Le PCR-RCP n’est pas un parti de brutes. Nous rejetons l’utilisation de la force physique pour résoudre une lutte de ligne, surtout quand cette lutte n’est pas rendue à un stade antagoniste. Cette attaque n’était pas une manière maoïste de résoudre nos luttes de lignes. De plus, même si des membres réellement anti-parti se présentent à un événement public, ceci n’est pas une raison de les attaquer à moins que ces derniers soient physiquement antagonistes et violents. Si des individus font des déclarations anti-parti durant un événement ouvertes aux masses, c’est notre responsabilité d’argumenter avec eux et démontrer qu’ils ont tort. Si notre argumentation est correcte, nous n’avons aucune raison d’avoir peur. Les attaquer physiquement ne fait que compromettre notre capacité à organiser des événements publics, car cela nous fait paraitre comme une organisation punitive et dogmatique. En plus, ceci justifie le spontanéisme violent qui endommage la discipline nécessaire pour une organisation à des aspirations avant-gardiste.

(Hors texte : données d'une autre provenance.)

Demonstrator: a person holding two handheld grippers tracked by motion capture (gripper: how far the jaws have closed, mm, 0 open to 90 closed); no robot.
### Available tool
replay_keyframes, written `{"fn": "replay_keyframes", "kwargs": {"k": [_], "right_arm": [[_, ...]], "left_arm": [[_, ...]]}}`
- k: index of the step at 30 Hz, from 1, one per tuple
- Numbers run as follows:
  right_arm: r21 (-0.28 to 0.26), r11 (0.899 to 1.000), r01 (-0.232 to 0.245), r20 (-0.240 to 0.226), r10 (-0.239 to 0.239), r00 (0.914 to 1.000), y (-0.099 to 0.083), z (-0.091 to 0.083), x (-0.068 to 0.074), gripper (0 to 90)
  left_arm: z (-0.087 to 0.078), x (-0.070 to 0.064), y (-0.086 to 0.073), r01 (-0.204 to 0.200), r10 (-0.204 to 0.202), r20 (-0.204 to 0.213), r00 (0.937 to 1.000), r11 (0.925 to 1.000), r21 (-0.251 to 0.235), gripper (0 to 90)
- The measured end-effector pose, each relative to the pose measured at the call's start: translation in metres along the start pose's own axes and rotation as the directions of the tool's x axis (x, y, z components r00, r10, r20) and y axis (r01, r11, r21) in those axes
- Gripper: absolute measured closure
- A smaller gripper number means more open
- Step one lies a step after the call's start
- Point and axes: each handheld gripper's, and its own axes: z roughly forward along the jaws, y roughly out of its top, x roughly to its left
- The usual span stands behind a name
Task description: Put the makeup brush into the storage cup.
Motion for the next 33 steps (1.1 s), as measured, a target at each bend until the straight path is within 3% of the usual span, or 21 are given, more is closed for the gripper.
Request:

Ce qu’il s’est passé samedi dernier ne rentre pas dans la méthode maoïste du travail politique. Encore pire, cette confrontation mine la crédibilité même de l’organisation dans les yeux des masses. Pourquoi des gens se joindraient-ils à une organisation où un groupe de gens s’attaque à un autre lorsqu’ils sont censés partager la même ligne politique? Cette attaque n’a fait que démontrer aux masses un manque de discipline important pour l’organisation.

Donc, en réponse à ce comportement condamnable, le Comité central a expulsé du parti les quatre individus responsables de la confrontation le 4 mars dernier. Cette décision n’était pas facile, nous reconnaissons sa nature extrême, mais nous croyons aussi que la nature de la situation même est elle aussi extrême. Le fait qu’ils aient endommagé réellement une enquête en cours du Comité central, qu’ils se soient engagés dans des actions qui n’étaient pas maoïstes en caractère, qu’ils aient élevé le niveau d’antagonisme dans une lutte de ligne en cours, qu’ils aient discrédité le PCR-RCP dans les yeux des masses, et de plus qu’ils ne semblent avoir aucun remords pour leur action nous a forcé a prendre cette décision. Nous espérons qu’avec le temps, nous pourrions regagner la confiance des membres agressés, résoudre la lutte de ligne de façon non antagoniste, et rebâtir la confiance des masses envers le PCR-RCP.